A reportagem esteve ontem na sede da empresa, localizada no Jardim Itamaracá, e flagrou um ônibus no galpão, onde aguardava por vistoria. Já do lado de fora, na Rua Caviana, outro veículo também estava estacionado, com a porta da frente aberta, porém, sem motorista no local e aparentemente abandonado, após ter quebrado na via.
SITUAÇÃO
No dia a dia de quem depende do transporte coletivo na Capital, as reclamações são inúmeras e vão desde atrasos constantes até a problemas mecânicos. “Ônibus velho a gente está acostumada, mas, além disso, sempre está cheio e atrasado”, disse a estudante Fernanda Souza, 20. “As aulas voltaram, mas continua com poucos ônibus para atender à demanda. Quebram direto, sai fumaça pra todo lado e a gente ainda tem que enfrentar tudo cheio”, afirmou a diarista Margareth Chaves, 58.
A previsão é de que todos os veículos que integram o sistema de transporte coletivo urbano passem pela vistoria da empresa particular, que, de acordo com a Agência Municipal de Regulação dos Serviços Públicos (Agereg), é acreditada pelo Instituto Nacional de Metrologia, Qualidade e Tecnologia (Inmetro) e homologada pelo Departamento Nacional de Trânsito. “Portanto, todas as inspeções são realizadas em conformidade com os regulamentos e as normas publicadas pelos órgãos competentes”, afirmou em nota a Agereg.
O contrato com a Otimiza prevê que, caso o veículo inspecionado não seja aprovado, deve ser novamente vistoriado após 30 dias ou até que a situação seja resolvida. “Caso o veículo seja reprovado, fica proibido de circular e ocorrerá emissão do laudo de não conformidade técnica, indicando todos os problemas encontrados, os quais deverão ser solucionados pelo Consórcio Guaicurus, que posteriormente reenviará o veículo para a reinspeção, em que será verificado se os problemas foram solucionados”, explicou a agência.
O veículo só é liberado para voltar à circulação após laudo de aprovação. E se os problemas apontados persistirem sem solução durante 30 dias após a primeira inspeção, o consórcio fica sujeito às penalidades previstas no contrato com a prefeitura – de outubro de 2012. “Até o momento, nenhuma situação semelhante foi verificada. De maneira geral, os problemas apresentados são solucionados com celeridade, além disso, nenhum pedido de troca ou inutilização de veículos foi realizado”, garantiu a Agereg.
DESCONTO
Em três anos, entre 2019 e 2021, a Prefeitura de Campo Grande pode deixar de arrecadar R$ 38.533.093,51 com o Imposto sobre Serviço de Qualquer Natureza (ISSQN) do transporte coletivo urbano. O valor milionário está previsto na Lei n° 6.065, publicada em 6 de agosto no Diário Oficial do município e que dispõe sobre as diretrizes para elaboração da lei orçamentária da capital para o exercício financeiro de 2019.

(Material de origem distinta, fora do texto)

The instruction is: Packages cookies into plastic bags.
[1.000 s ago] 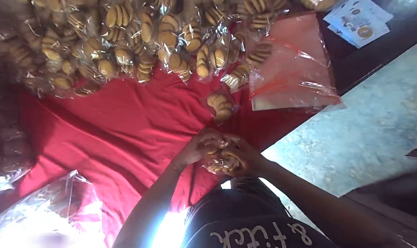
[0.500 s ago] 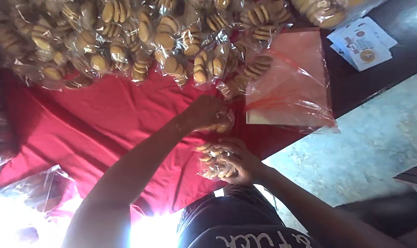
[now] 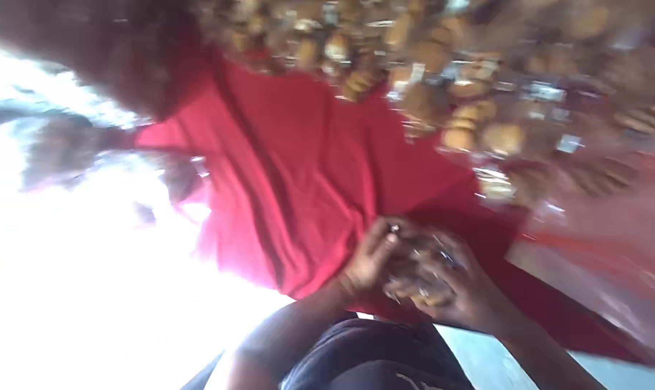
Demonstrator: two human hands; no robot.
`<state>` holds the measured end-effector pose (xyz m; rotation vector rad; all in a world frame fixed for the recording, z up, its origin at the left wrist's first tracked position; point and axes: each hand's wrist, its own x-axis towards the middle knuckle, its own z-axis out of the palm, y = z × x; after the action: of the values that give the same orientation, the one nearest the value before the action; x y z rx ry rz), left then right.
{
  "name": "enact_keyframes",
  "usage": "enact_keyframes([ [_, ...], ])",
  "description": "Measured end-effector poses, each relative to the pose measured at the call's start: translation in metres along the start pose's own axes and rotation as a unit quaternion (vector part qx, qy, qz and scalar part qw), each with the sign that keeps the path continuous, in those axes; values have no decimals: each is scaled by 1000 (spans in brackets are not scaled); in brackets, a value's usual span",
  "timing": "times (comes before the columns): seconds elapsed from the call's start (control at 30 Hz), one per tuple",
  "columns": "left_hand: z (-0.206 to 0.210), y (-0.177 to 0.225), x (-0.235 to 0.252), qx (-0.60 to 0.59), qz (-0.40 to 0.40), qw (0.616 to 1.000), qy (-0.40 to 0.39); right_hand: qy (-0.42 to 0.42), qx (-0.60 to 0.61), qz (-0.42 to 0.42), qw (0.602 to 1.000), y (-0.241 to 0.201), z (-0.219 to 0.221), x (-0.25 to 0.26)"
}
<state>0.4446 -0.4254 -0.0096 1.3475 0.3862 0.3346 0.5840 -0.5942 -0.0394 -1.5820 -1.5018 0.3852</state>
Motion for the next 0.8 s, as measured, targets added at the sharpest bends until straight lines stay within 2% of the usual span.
enact_keyframes([
  [0.07,5,12,-33,12,-30,994,105,-49,56,-20,997,-24,19,5],
  [0.1,-1,19,-45,25,-67,989,127,-82,89,-15,993,-36,27,8],
  [0.2,-42,38,-72,-6,-143,981,131,-127,139,5,982,-57,59,29],
  [0.27,-81,59,-90,-1,-120,981,153,-159,156,-1,975,-63,81,62],
  [0.3,-107,72,-103,68,-80,977,185,-172,192,9,966,-71,93,82],
  [0.33,-136,85,-119,196,-28,950,240,-180,256,27,949,-79,108,103],
  [0.37,-170,95,-133,356,22,884,303,-202,337,38,919,-86,125,128],
  [0.4,-209,101,-147,499,49,790,353,-227,445,43,865,-93,148,157],
  [0.43,-247,107,-161,591,31,713,376,-257,540,47,800,-97,177,186],
  [0.47,-280,112,-173,628,-18,678,382,-284,590,53,754,-106,208,218],
  [0.5,-308,115,-182,622,-64,679,384,-299,617,68,725,-121,239,249],
  [0.53,-331,116,-189,606,-77,684,399,-305,617,80,721,-131,270,274],
  [0.57,-347,119,-194,573,-54,699,424,-301,593,85,742,-138,300,296],
  [0.63,-359,130,-206,534,30,714,452,-278,479,85,828,-149,346,327],
  [0.7,-353,134,-223,530,86,732,419,-249,297,49,921,-169,374,343],
  [0.73,-348,131,-229,533,99,743,392,-224,203,4,953,-179,385,343],
  [0.77,-343,125,-233,533,113,756,364,-186,143,-37,971,-192,395,339],
  [0.8,-339,117,-235,530,130,767,337,-164,129,-36,977,-205,403,332],
])
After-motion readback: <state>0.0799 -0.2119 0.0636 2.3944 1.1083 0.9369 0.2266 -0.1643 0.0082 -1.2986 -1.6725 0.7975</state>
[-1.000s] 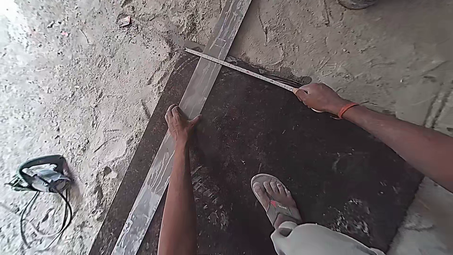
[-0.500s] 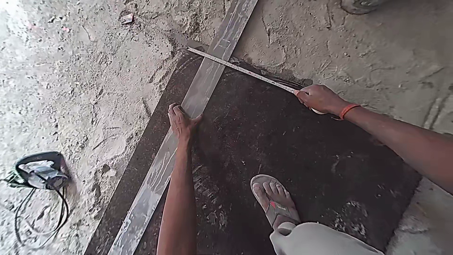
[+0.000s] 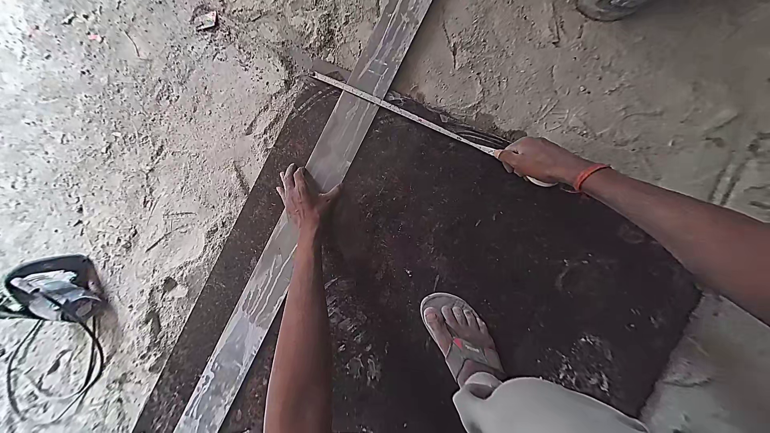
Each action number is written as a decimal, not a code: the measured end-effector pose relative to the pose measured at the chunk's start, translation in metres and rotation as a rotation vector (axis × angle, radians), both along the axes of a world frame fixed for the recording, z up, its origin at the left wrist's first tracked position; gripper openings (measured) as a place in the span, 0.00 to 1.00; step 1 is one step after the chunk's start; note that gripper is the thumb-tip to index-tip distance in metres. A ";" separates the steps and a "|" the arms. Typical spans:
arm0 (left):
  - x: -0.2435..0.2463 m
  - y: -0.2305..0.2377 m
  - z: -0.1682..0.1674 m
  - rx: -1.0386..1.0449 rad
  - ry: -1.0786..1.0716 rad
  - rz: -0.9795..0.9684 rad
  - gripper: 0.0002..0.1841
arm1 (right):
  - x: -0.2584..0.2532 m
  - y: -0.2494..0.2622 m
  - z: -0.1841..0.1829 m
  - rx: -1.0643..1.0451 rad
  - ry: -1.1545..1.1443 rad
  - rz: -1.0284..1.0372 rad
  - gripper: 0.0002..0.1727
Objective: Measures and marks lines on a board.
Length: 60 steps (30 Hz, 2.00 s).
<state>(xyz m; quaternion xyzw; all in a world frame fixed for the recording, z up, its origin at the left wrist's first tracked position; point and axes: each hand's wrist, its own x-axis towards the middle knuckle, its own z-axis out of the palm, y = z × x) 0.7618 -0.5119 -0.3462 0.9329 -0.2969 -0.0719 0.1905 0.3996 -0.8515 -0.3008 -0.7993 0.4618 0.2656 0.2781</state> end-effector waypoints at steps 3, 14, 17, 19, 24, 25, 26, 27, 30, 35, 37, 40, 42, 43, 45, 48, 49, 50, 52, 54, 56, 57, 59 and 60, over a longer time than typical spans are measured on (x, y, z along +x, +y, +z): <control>-0.001 -0.004 0.003 0.005 0.006 0.012 0.49 | 0.002 -0.001 0.003 0.023 -0.003 -0.001 0.35; 0.001 -0.006 0.003 0.020 -0.024 -0.009 0.47 | 0.004 -0.003 0.007 0.082 -0.010 -0.043 0.36; 0.002 -0.005 0.004 0.022 -0.018 -0.008 0.47 | 0.005 -0.004 0.007 0.073 -0.013 -0.020 0.35; 0.002 -0.005 0.005 0.026 -0.011 -0.004 0.48 | 0.005 -0.003 0.007 0.079 -0.019 -0.023 0.35; 0.000 -0.005 0.007 0.017 0.006 -0.002 0.48 | 0.007 -0.001 0.011 0.073 -0.006 -0.029 0.35; 0.001 -0.005 0.007 0.003 0.004 -0.010 0.48 | 0.008 -0.001 0.012 0.072 -0.004 -0.030 0.35; 0.000 -0.004 0.007 -0.010 0.005 -0.020 0.48 | 0.008 0.000 0.012 0.075 -0.002 -0.035 0.35; -0.001 -0.004 0.007 -0.013 0.000 -0.026 0.47 | 0.007 0.000 0.012 0.074 -0.001 -0.035 0.36; -0.002 -0.003 0.009 -0.003 -0.012 -0.030 0.44 | 0.003 -0.001 0.008 0.079 -0.020 -0.040 0.36; -0.003 -0.006 0.014 0.008 0.014 -0.005 0.44 | 0.005 0.000 0.010 0.076 -0.011 -0.044 0.36; -0.002 -0.007 0.015 0.010 0.022 -0.001 0.43 | 0.005 0.000 0.010 0.077 0.002 -0.054 0.36; -0.001 -0.007 0.015 0.008 0.021 -0.004 0.43 | 0.008 0.000 0.012 0.094 0.006 -0.064 0.36; -0.002 -0.006 0.014 0.003 0.026 -0.003 0.43 | 0.008 0.000 0.013 0.101 0.006 -0.077 0.36; -0.002 -0.007 0.015 0.003 0.033 0.003 0.44 | 0.009 0.000 0.014 0.106 0.008 -0.083 0.36; -0.003 -0.006 0.017 0.011 0.048 0.007 0.44 | 0.010 -0.001 0.014 0.117 0.016 -0.077 0.36; -0.004 -0.005 0.017 0.003 0.039 0.000 0.45 | 0.009 -0.002 0.013 0.113 0.009 -0.060 0.36; -0.004 -0.004 0.016 0.002 0.038 -0.005 0.45 | 0.007 -0.003 0.011 0.107 0.005 -0.050 0.37; -0.003 -0.003 0.015 0.005 0.041 -0.007 0.46 | 0.007 -0.004 0.009 0.101 0.006 -0.044 0.37; 0.001 -0.005 0.014 0.053 0.047 -0.020 0.47 | 0.005 -0.004 0.006 0.091 0.005 -0.061 0.37; 0.007 -0.011 0.019 0.190 0.054 -0.088 0.48 | -0.003 -0.003 0.003 0.085 -0.044 -0.071 0.36; 0.016 -0.012 0.034 0.355 0.064 -0.251 0.50 | -0.015 0.005 0.000 0.103 -0.205 -0.042 0.33; 0.017 -0.003 0.046 0.410 0.068 -0.354 0.50 | -0.010 0.020 0.007 0.163 -0.283 -0.033 0.30; 0.007 0.026 0.083 0.412 0.088 -0.567 0.37 | 0.016 0.067 0.029 0.261 -0.373 -0.031 0.29; -0.005 0.047 0.103 0.344 0.156 -0.659 0.28 | 0.029 0.102 0.039 0.309 -0.412 -0.032 0.29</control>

Nas metas fiscais, a estimativa de renúncia de receita do imposto, por isenção, é de R$ 11.869.484,20 para o próximo ano. O aumento é progressivo para 2020 e 2021, chegando respectivamente a R$ 12.819.042,94 e R$ 13.844.566,37. Mas não há plano para compensar as perdas, pois, de acordo com a lei, “a renúncia do ISS relativa ao setor do transporte coletivo urbano será considerada na estimativa de receita, não afetando as metas fiscais previstas”.